Produce a faithful copy of the data, one that leaves out the pictures.
»»
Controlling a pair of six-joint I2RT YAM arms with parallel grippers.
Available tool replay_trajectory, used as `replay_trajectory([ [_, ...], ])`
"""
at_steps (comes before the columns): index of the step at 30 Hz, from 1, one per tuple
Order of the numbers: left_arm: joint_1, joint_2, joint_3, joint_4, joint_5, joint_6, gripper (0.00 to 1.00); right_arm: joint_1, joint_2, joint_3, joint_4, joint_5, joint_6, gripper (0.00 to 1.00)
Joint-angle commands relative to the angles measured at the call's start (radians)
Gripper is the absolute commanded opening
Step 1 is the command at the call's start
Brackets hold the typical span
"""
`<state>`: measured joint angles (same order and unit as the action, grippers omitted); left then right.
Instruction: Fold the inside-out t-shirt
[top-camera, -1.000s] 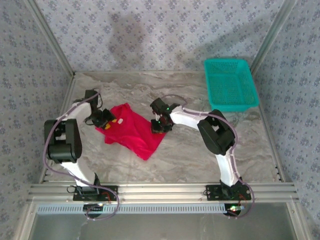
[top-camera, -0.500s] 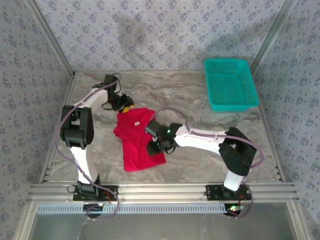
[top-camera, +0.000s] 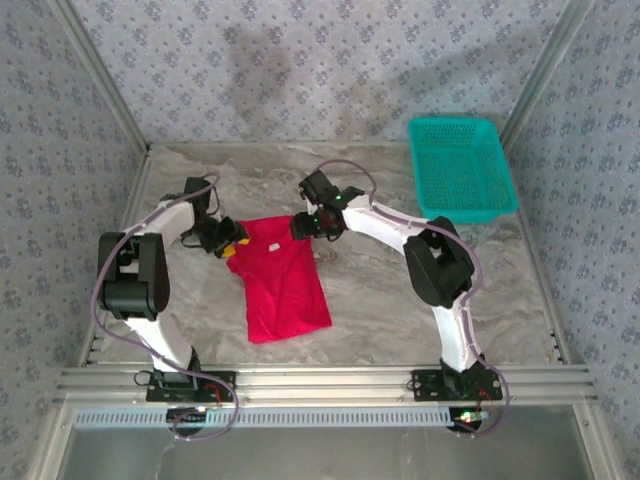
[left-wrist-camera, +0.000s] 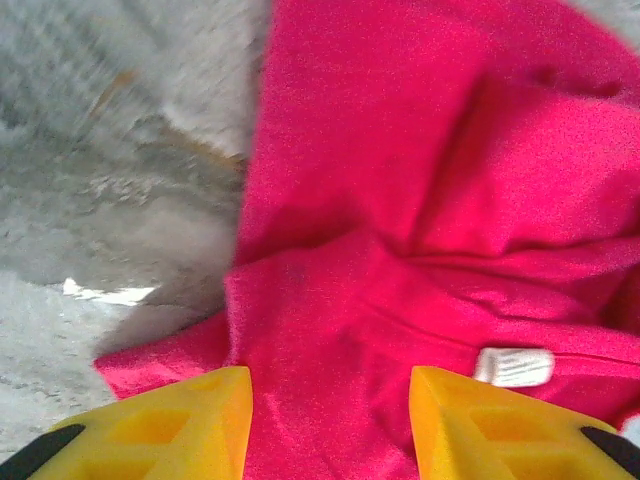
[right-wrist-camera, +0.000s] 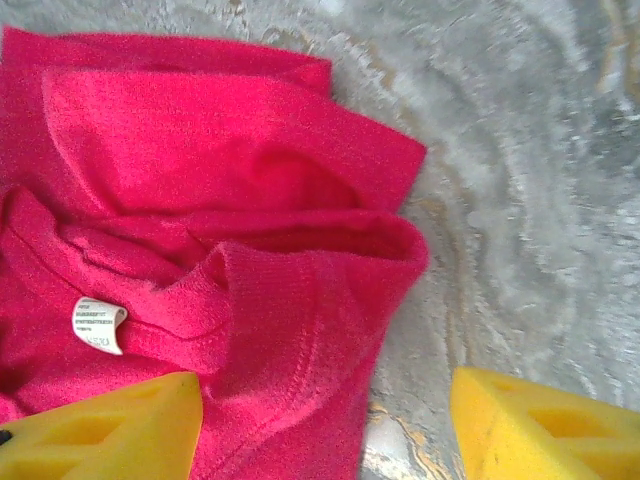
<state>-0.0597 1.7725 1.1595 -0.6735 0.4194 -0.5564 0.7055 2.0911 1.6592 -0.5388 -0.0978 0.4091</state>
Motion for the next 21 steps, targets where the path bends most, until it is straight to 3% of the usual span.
replay_trajectory([
  [1,0.010,0.023,-0.022,0.051,0.028,0.020,0.45,0.005,0.037,0.063,-0.058,-0.038,-0.035,0.69],
  [7,0.009,0.068,-0.038,0.089,0.030,0.010,0.43,0.005,0.092,0.097,-0.053,-0.063,-0.026,0.67],
  [9,0.010,0.075,-0.042,0.101,0.030,0.005,0.37,0.002,0.101,0.101,-0.045,-0.071,-0.024,0.62],
  [11,0.009,0.077,-0.046,0.115,0.046,-0.007,0.22,-0.001,0.103,0.105,-0.039,-0.083,-0.020,0.53],
  [14,0.009,0.065,-0.043,0.124,0.075,-0.029,0.00,-0.004,0.095,0.112,-0.045,-0.089,-0.018,0.26],
  [17,0.009,0.023,-0.018,0.085,0.085,-0.050,0.00,-0.005,0.061,0.106,-0.051,-0.087,-0.021,0.06],
  [21,0.005,-0.067,0.034,0.002,0.047,-0.058,0.00,0.002,0.003,0.094,-0.058,-0.079,-0.031,0.00],
])
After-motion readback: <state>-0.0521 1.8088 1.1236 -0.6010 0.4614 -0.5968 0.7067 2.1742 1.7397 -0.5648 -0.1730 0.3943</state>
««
**Reply to the exercise:**
Controlling a pair of six-joint I2RT YAM arms with parallel grippers.
Available tool replay_trajectory, used as `replay_trajectory([ [_, ...], ])`
"""
at_steps (comes before the columns): index of the step at 30 Hz, from 1, one per tuple
Order of the numbers: left_arm: joint_1, joint_2, joint_3, joint_4, joint_5, joint_6, gripper (0.00 to 1.00); right_arm: joint_1, joint_2, joint_3, joint_4, joint_5, joint_6, gripper (0.00 to 1.00)
Joint-angle commands relative to the angles measured at the call's start (radians)
Gripper is the absolute commanded opening
Step 1 is the command at the call's start
Brackets hold the typical span
"""
`<state>`: measured joint angles (same order and unit as the action, grippers omitted); left then right.
Instruction: Fold the inside-out t-shirt
[top-camera, -1.000s] 
[top-camera, -0.500s] 
[top-camera, +0.000s] 
[left-wrist-camera, +0.000s] 
[right-wrist-camera, +0.000s] 
<state>-0.0597 1.7725 1.1595 -0.6735 0.4194 -0.5564 0.7055 2.0911 1.6592 -0.5388 -0.0978 0.4091</state>
Motion for the next 21 steps, targets where the path bends most, until it is straight to 3% of the usual span.
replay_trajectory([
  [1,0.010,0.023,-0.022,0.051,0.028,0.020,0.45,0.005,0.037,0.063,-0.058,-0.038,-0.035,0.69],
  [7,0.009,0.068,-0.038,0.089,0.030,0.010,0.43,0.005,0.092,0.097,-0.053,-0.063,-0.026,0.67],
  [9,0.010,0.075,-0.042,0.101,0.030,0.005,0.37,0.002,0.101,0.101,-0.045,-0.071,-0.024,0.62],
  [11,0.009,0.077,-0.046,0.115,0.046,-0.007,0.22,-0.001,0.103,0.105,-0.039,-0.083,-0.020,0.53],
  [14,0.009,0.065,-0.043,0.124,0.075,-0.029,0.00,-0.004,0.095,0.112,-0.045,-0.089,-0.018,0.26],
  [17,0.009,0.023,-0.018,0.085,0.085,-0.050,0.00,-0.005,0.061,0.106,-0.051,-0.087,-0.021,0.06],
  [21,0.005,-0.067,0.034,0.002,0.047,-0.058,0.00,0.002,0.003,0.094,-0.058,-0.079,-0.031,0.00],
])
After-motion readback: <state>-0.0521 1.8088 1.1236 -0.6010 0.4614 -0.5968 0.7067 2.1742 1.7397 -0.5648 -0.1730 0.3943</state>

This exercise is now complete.